Monday's reports were promising, but when we got to the appropriate farm acreage, the folks there hadn't seen the bird yet. The caracara reportedly had spent some time foraging through the alfalfa fields when it wasn't standing watch from a high perch, but it seemed to be away for the late morning and early afternoon. Maybe it only shows at the field at early morning and evening? Maybe it was walking amid the fields on the other side of the crest in the acreage, which we couldn't see from our vantage point. Frustrated, we drove around the area looking for other fields where it might be hanging out, our route taking us between open fields and residential subdivisions. No luck at all.

I'd be lying if I said I wasn't disappointed. Our weekend birding expedition had been less than fruitful, and seeing a major rarity at home would have gone far in making up for our unsuccessful travels, but it wasn't meant to be.

Then we decided to try again on Wednesday. By that time, the reports revealed a pattern: the caracara did, indeed, seem to be showing in the early morning and late afternoon. Perhaps if we got there just before rush hour, we'd get lucky. 
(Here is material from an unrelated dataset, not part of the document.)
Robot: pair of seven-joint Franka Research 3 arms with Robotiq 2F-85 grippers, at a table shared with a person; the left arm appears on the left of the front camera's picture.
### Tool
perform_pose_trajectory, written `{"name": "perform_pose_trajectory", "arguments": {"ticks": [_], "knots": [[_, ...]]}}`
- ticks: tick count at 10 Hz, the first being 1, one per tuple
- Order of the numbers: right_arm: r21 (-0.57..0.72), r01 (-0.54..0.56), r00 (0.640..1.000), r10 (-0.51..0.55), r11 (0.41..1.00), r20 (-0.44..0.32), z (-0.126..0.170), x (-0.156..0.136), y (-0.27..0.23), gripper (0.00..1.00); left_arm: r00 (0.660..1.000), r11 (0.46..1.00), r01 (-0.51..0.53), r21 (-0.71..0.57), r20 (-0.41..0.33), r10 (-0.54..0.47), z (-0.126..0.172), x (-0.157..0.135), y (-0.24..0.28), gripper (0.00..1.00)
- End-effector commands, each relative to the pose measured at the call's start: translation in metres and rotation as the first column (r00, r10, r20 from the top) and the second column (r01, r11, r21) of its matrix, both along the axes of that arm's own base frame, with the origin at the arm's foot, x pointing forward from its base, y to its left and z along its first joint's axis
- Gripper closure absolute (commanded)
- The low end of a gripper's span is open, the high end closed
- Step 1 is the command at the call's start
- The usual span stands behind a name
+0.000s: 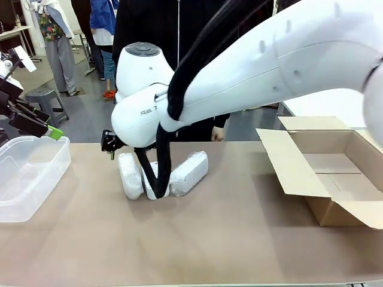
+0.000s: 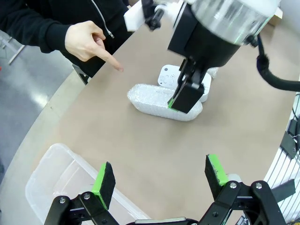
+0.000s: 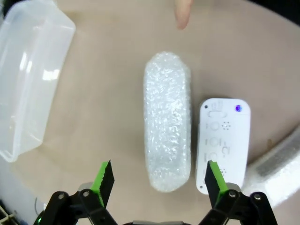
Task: Separate and place wrapped and unwrapped clocks.
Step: Pick up the Digital clock indicated by the person.
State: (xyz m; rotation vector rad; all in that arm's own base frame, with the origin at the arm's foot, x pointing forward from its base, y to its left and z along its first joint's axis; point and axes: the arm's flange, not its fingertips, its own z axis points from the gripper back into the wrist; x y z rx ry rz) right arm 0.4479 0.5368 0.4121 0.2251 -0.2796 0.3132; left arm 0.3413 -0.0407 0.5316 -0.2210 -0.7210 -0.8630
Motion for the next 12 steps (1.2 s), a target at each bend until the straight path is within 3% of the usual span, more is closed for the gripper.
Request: {"name": "perform_pose_trajectory", "arguments": {"ticks": [1,7,12], "knots": [[-0.087,0.020,1.000,-0.020,0.996,-0.001,-0.003,0.018,0.017,0.00,1.000,1.000,0.002,-0.011,-0.004,-0.002,-0.001,0.001,0.001,0.00],[-0.162,-0.024,0.996,0.011,0.987,-0.085,-0.036,0.039,0.027,0.00,1.000,1.000,0.002,-0.011,-0.004,-0.002,-0.001,0.001,0.001,0.00],[-0.192,-0.041,0.995,0.022,0.980,-0.100,-0.056,0.041,0.042,0.00,1.000,1.000,0.002,-0.011,-0.004,-0.002,-0.001,0.001,0.001,0.00]]}}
Jumping onto the Parkway that afternoon, we attempted to make the trip as quickly as possible. "It's the skinny pedal on the right," Ivan shouted out to a particularly poky driver ahead of us on the entrance ramp. "We've got a bird to see!" Because we'd taken this route before, the trip to Grover farm seemed a bit shorter, and we made pretty good time getting there. A few other birders were already parked at the appropriate location, spotting scopes, cameras and binoculars at the ready. Just from their stance, we could tell the bird wasn't visible, at least not yet. Crows were calling from a tree near the boarded-up farmhouse, leading us to wonder if they saw the caracara approaching, but their noise led to nothing. A merlin glided by, checking out the scene without finding the larger bird it had been hassling over the recent days, according to reports.
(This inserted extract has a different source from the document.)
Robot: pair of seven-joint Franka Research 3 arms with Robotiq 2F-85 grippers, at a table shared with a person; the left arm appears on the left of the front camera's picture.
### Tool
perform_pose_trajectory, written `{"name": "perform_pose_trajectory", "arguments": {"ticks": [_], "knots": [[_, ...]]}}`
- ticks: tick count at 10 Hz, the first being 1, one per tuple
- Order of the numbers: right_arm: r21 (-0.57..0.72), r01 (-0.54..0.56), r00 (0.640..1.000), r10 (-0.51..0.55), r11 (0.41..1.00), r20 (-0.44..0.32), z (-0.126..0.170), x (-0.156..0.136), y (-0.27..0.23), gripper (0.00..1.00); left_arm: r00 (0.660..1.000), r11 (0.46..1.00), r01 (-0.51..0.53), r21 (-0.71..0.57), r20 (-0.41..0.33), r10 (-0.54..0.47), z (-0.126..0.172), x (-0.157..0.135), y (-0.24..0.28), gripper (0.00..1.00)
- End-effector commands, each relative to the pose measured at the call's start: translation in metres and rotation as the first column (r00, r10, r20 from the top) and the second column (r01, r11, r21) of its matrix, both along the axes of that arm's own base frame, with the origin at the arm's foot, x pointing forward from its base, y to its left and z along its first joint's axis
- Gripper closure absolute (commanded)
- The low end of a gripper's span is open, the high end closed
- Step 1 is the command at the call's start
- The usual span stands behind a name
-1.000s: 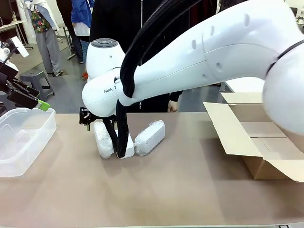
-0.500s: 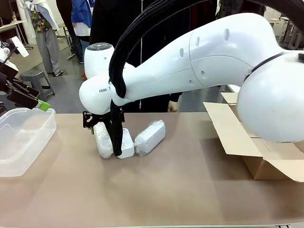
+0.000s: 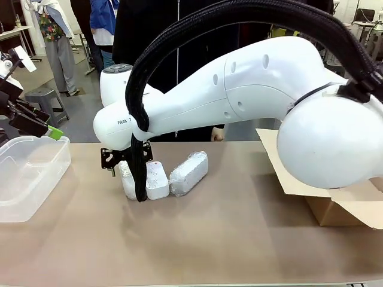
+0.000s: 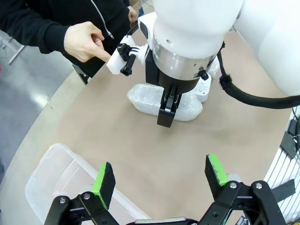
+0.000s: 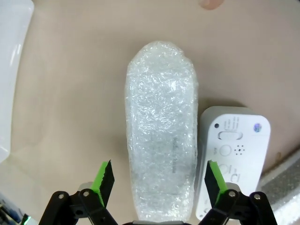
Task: Separate and place wrapped and unwrapped clocks.
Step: Pick up the Digital clock indicated by the person.
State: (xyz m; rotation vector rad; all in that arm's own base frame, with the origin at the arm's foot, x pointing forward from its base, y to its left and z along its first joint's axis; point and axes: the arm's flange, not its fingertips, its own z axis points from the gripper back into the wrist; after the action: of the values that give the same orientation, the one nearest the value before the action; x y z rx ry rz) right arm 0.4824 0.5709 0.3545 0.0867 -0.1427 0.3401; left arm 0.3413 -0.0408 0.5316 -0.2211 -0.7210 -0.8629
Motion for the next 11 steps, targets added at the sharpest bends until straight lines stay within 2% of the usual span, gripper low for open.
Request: {"name": "perform_pose_trajectory", "arguments": {"ticks": [1,3,4,5,6,7,8,9,10,11], "knots": [[-0.026,-0.011,1.000,0.011,1.000,0.018,-0.0017,0.0071,0.0091,0.00,1.000,1.000,0.002,-0.011,-0.004,-0.002,-0.0008,0.0009,0.0006,0.00],[-0.050,-0.023,1.000,0.023,0.998,-0.012,-0.0025,0.0061,0.0103,0.00,1.000,1.000,0.002,-0.011,-0.004,-0.002,-0.0008,0.0009,0.0006,0.00],[-0.051,-0.018,1.000,0.018,0.999,0.000,-0.0024,0.0066,0.0101,0.00,1.000,1.000,0.002,-0.011,-0.004,-0.002,-0.0008,0.0009,0.0006,0.00],[-0.038,-0.030,1.000,0.030,0.999,-0.008,-0.0026,0.0059,0.0101,0.17,1.000,1.000,0.002,-0.011,-0.004,-0.002,-0.0008,0.0009,0.0006,0.00],[-0.041,-0.027,1.000,0.027,0.999,-0.007,-0.0026,0.0064,0.0104,0.18,1.000,1.000,0.002,-0.011,-0.004,-0.002,-0.0008,0.0009,0.0006,0.00],[-0.040,-0.026,1.000,0.026,0.999,-0.003,-0.0016,0.0068,0.0108,0.35,1.000,1.000,0.002,-0.011,-0.004,-0.002,-0.0008,0.0009,0.0006,0.00],[-0.043,-0.029,1.000,0.029,0.999,0.002,-0.0008,0.0070,0.0121,0.23,1.000,1.000,0.002,-0.011,-0.004,-0.002,-0.0008,0.0009,0.0006,0.00],[-0.053,-0.026,1.000,0.026,0.998,0.009,-0.0007,0.0075,0.0125,0.54,1.000,1.000,0.002,-0.011,-0.004,-0.002,-0.0008,0.0009,0.0006,0.00],[-0.057,-0.026,1.000,0.026,0.998,0.003,-0.0006,0.0079,0.0118,0.42,1.000,1.000,0.002,-0.011,-0.004,-0.002,-0.0008,0.0009,0.0006,0.00],[-0.056,-0.023,1.000,0.023,0.998,-0.002,-0.0009,0.0085,0.0111,0.72,1.000,1.000,0.002,-0.011,-0.004,-0.002,-0.0008,0.0009,0.0006,0.00]]}}
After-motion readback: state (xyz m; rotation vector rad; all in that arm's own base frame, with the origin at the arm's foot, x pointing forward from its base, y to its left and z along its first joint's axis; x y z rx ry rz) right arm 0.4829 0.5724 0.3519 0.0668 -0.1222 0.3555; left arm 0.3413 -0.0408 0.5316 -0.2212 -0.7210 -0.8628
Meanwhile, we were standing on a fairly well-traveled road, all aiming our optics in the same general direction, so it wasn't surprising that we got some inquiries from passing motorists. I have to admit, I was tempted to tell them we were tracking a spy blimp. Or it might have been just as fun to point to the empty sky and simply ask, "You mean, you don't see it, too?" Instead, some of the other birders explained what we were waiting for, and why it's so remarkable.

Then... a dark streak flew over the field from the left. The white patches on the wings and the black cap on the head made it unmistakeable... it was the caracara. Just as he apparently had over the preceding days, he glided over and perched on a utility pole along the driveway to the farmhouse. There, he settled and preened while we watched. I was fortunate to get a few relatively decent snapshots through my phone and Ivan's spotting scope, but they don't really do the bird justice.

There are several theories on how and why this bird came to a farm field in Mercer County. Some have questioned whether it might be an escapee from a zoo or wildlife handler, but it's not banded and has shown every sign of being able to handle itself quite well in the wild. Others believe that it may have been pushed in this direction by Hurricane Isaac, and that seems a heck of a lot more plausible to me. Whatever brought it here, we're very happy to have seen him. Sometimes persistence means returning for a second look, and sometimes, the effort in that second look is rewarded.

It's also possible that the caracara's arrival will do something for its current home, the Grover farm. Purchased by the township of West Windsor in 1994, the farm, its house and some other buildings are currently sitting unused and boarded up, deemed to be too expensive to restore to use. Local residents and preservationists met in July to discuss ways to bring the property back to useful life, and perhaps the new bird on the block will bring additional support and interest in the farm. I doubt it will be very handy with a bandsaw or a hammer, but it surely could provide great publicity.